WHAT IS REQUIRED: In your reply, repeat every entry exactly and skip over each picture.

Top of DATA

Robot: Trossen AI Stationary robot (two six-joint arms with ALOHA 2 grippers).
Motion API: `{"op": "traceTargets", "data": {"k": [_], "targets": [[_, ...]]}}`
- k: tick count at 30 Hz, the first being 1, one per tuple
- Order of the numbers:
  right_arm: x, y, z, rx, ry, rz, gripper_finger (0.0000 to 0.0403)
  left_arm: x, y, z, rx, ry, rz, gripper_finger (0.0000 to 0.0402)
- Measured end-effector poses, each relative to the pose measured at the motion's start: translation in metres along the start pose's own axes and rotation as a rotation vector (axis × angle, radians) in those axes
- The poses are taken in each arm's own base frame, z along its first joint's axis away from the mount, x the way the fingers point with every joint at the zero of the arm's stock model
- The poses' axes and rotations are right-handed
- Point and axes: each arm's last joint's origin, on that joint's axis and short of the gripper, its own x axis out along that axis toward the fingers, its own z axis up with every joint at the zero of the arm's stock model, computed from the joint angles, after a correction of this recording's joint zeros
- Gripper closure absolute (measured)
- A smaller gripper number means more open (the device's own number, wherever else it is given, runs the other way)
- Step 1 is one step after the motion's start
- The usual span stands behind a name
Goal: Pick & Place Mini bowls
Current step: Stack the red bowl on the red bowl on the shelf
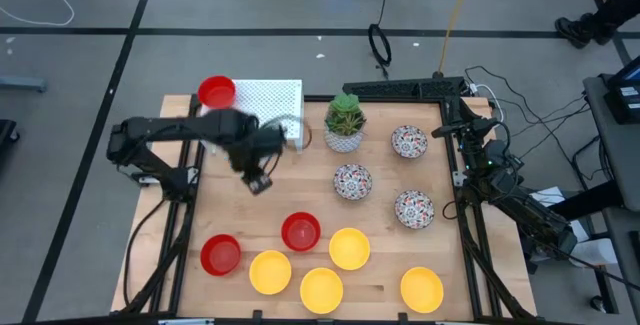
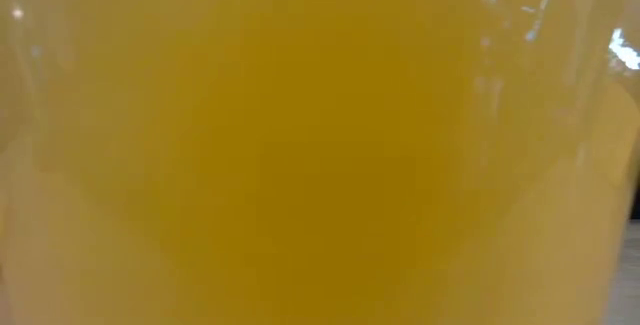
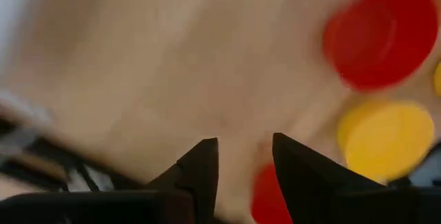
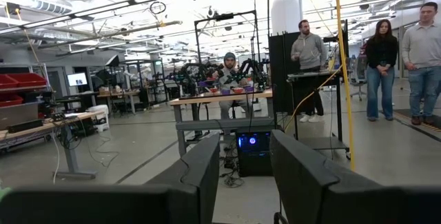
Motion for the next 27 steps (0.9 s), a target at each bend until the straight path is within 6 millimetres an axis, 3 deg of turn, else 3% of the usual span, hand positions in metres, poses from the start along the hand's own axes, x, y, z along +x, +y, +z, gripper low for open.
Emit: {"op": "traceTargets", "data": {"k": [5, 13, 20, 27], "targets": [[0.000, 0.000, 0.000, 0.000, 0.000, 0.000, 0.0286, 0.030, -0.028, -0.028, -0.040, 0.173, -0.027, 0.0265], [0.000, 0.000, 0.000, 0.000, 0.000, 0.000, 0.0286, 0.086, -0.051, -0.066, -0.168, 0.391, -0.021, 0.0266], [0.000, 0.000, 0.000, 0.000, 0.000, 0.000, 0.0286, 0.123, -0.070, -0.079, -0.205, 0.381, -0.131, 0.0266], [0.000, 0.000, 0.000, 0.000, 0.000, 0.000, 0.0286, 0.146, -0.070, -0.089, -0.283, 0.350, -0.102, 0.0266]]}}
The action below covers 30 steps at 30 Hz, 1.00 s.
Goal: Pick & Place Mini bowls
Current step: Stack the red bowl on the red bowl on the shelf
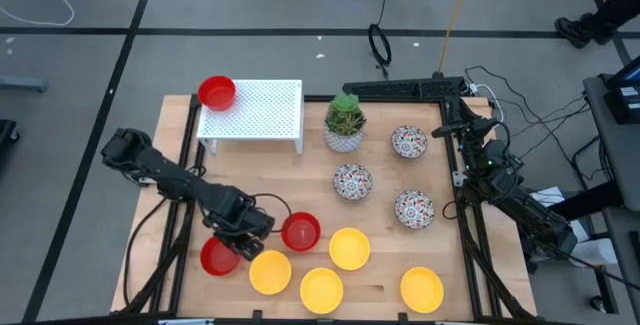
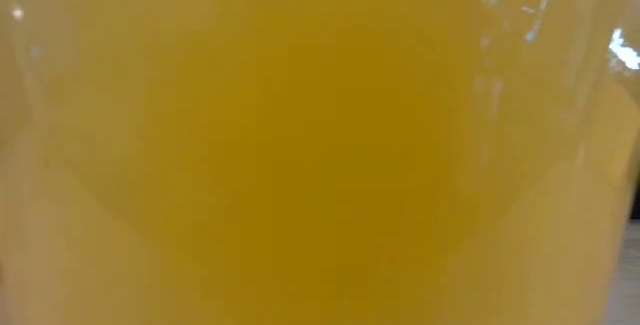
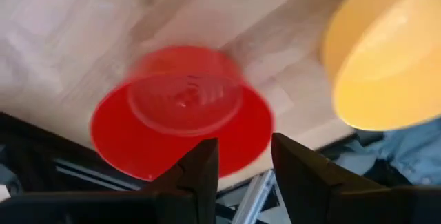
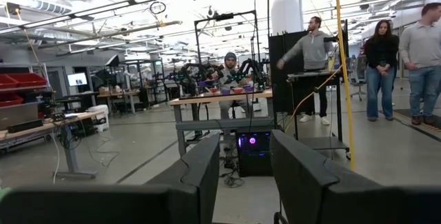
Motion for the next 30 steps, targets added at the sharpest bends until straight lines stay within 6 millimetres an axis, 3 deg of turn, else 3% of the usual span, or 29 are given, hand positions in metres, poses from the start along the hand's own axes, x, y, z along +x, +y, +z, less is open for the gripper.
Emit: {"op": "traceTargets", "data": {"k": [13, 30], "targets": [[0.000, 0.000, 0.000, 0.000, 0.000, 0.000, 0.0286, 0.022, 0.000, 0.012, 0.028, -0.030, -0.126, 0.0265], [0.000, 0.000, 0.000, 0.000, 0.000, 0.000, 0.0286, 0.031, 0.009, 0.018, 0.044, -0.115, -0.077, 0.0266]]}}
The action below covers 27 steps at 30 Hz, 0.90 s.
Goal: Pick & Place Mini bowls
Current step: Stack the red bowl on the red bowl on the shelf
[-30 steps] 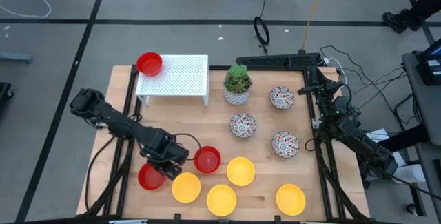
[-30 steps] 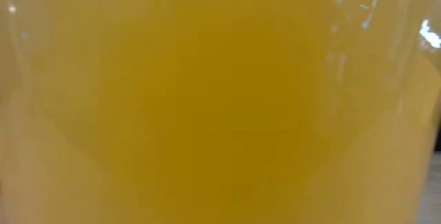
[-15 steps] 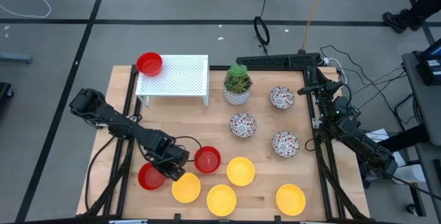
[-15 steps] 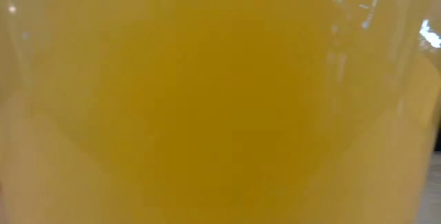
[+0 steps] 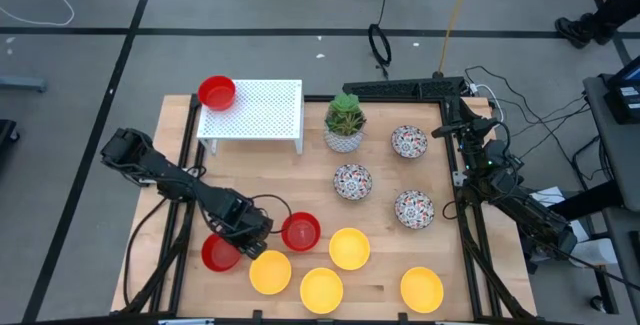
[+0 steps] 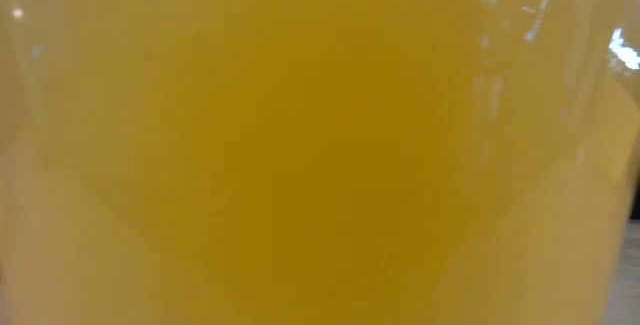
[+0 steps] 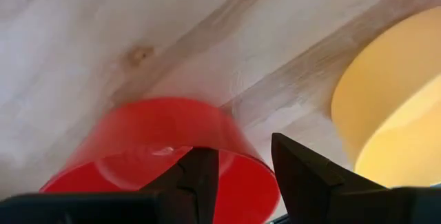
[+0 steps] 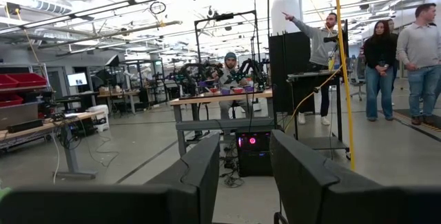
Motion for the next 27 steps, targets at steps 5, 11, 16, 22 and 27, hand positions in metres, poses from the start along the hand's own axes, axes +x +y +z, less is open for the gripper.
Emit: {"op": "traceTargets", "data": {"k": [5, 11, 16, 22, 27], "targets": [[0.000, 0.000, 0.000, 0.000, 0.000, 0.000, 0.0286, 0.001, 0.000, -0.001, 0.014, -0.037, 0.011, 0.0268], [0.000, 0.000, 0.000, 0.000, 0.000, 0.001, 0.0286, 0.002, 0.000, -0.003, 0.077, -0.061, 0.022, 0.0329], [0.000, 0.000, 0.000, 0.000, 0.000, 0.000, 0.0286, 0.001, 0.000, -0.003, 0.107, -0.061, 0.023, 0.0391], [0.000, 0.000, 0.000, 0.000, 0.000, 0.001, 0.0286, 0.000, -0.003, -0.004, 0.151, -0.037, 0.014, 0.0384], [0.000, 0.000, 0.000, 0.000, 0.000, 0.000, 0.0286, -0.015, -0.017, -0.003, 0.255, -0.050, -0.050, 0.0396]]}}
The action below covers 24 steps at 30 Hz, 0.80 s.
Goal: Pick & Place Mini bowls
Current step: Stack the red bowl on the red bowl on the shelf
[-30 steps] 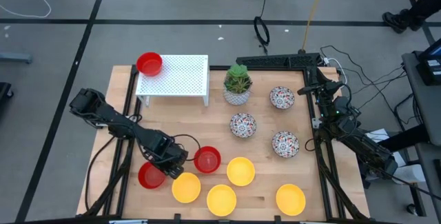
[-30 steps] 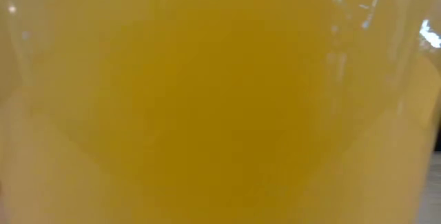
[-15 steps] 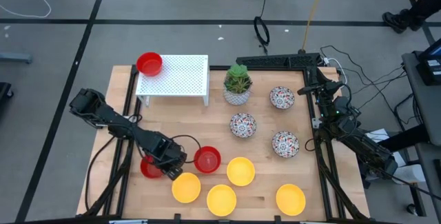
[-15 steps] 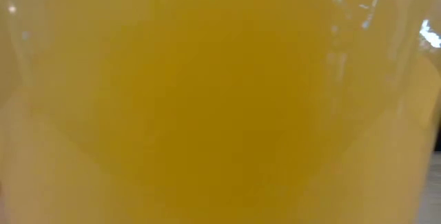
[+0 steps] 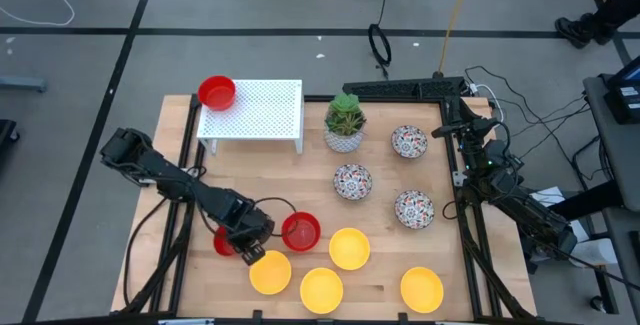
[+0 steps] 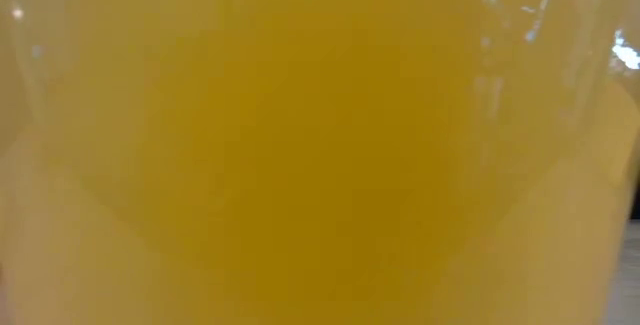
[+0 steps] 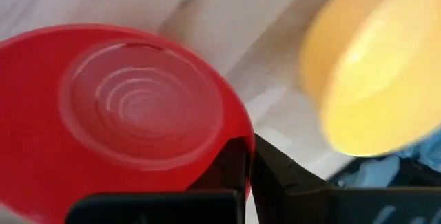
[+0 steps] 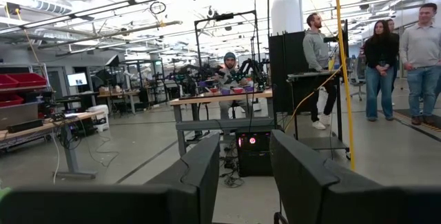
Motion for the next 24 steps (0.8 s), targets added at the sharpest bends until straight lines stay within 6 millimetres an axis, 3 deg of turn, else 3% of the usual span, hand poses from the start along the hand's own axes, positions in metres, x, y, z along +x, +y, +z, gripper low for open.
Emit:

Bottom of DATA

WRITTEN RESPONSE:
Robot: Trossen AI Stationary robot (two six-joint arms with ALOHA 2 grippers).
Motion API: `{"op": "traceTargets", "data": {"k": [_], "targets": [[_, ...]]}}`
- k: tick count at 30 Hz, the first being 1, one per tuple
- Order of the numbers:
  right_arm: x, y, z, rx, ry, rz, gripper_finger (0.0000 to 0.0403)
  left_arm: x, y, z, rx, ry, rz, gripper_finger (0.0000 to 0.0402)
- Measured end-effector poses, each relative to the pose measured at the motion's start: translation in metres along the start pose's own axes and rotation as a rotation vector (axis × angle, radians) in those axes
- The poses are taken in each arm's own base frame, z along its first joint's axis away from the mount, x the way the fingers point with every joint at the zero of the arm's stock model
- The poses' axes and rotations are right-handed
- Point and axes: each arm's last joint's origin, on that joint's axis and short of the gripper, its own x axis out along that axis toward the fingers, its own z axis up with every joint at the zero of the arm's stock model, computed from the joint angles, after a correction of this recording's joint zeros
- Gripper closure absolute (measured)
- A smaller gripper number means more open (the device's own number, wherever else it is given, runs the other way)
- Step 1 is one step after the motion's start
- The usual span stands behind a name
Goal: Pick & Place Mini bowls
Current step: Stack the red bowl on the red bowl on the shelf
Motion for the next 27 steps (0.9 s), a target at each bend until the straight path is within 6 millimetres an axis, 3 deg of turn, else 3% of the usual span, hand positions in metres, poses from the start along the hand's own axes, x, y, z along +x, +y, +z, gripper low for open.
Emit: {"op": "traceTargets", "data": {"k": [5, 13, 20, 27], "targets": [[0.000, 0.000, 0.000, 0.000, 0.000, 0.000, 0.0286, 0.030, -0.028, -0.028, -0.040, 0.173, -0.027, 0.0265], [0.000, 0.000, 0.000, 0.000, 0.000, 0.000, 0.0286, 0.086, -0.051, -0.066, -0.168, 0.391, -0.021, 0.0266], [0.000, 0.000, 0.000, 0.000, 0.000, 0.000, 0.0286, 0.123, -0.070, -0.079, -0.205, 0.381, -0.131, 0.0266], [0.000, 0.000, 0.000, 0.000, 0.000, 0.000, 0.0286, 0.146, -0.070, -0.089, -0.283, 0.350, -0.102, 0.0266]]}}
The action below covers 30 steps at 30 Hz, 1.00 s.
Goal: Pick & Place Mini bowls
Current step: Stack the red bowl on the red bowl on the shelf
Motion for the next 30 steps, targets added at the sharpest bends until straight lines stay within 6 millimetres an axis, 3 deg of turn, else 3% of the usual span, or 29 are given, hand positions in metres, poses from the start along the hand's own axes, x, y, z along +x, +y, +z, less is open for the gripper.
Emit: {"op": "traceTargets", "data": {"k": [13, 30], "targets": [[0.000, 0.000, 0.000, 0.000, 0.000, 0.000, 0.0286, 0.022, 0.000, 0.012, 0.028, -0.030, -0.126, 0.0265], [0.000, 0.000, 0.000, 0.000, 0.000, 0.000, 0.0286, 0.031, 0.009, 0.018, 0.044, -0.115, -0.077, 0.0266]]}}
The action below covers 27 steps at 30 Hz, 0.90 s.
Goal: Pick & Place Mini bowls
Current step: Stack the red bowl on the red bowl on the shelf
[-30 steps] 
[-30 steps] 
[-15 steps] 
[-15 steps] 
[+0 steps] 
[+0 steps] 
[+0 steps] 
[+0 steps] 
Motion for the next 27 steps, targets at steps 5, 11, 16, 22 and 27, hand positions in metres, poses from the start along the hand's own axes, axes +x +y +z, less is open for the gripper.
Emit: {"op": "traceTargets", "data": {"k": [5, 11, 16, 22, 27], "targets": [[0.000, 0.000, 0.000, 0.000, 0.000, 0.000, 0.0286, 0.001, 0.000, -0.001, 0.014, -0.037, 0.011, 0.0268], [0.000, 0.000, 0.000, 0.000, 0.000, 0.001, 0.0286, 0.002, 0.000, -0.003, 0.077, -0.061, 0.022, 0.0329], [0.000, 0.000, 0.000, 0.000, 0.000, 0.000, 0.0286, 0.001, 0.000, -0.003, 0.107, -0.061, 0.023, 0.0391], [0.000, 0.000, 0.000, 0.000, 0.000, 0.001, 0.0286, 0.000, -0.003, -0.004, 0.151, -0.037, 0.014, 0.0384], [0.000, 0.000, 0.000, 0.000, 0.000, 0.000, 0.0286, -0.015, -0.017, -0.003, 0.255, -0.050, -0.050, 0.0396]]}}
The action below covers 24 steps at 30 Hz, 0.80 s.
Goal: Pick & Place Mini bowls
Current step: Stack the red bowl on the red bowl on the shelf
[-30 steps] 
[-30 steps] 
[-15 steps] 
[-15 steps] 
[+0 steps] 
[+0 steps] 
[+0 steps] 
[+0 steps] 
Motion for the next 24 steps (0.8 s), targets added at the sharpest bends until straight lines stay within 6 millimetres an axis, 3 deg of turn, else 3% of the usual span, hand poses from the start along the hand's own axes, positions in metres, x, y, z along +x, +y, +z, gripper low for open.
Emit:

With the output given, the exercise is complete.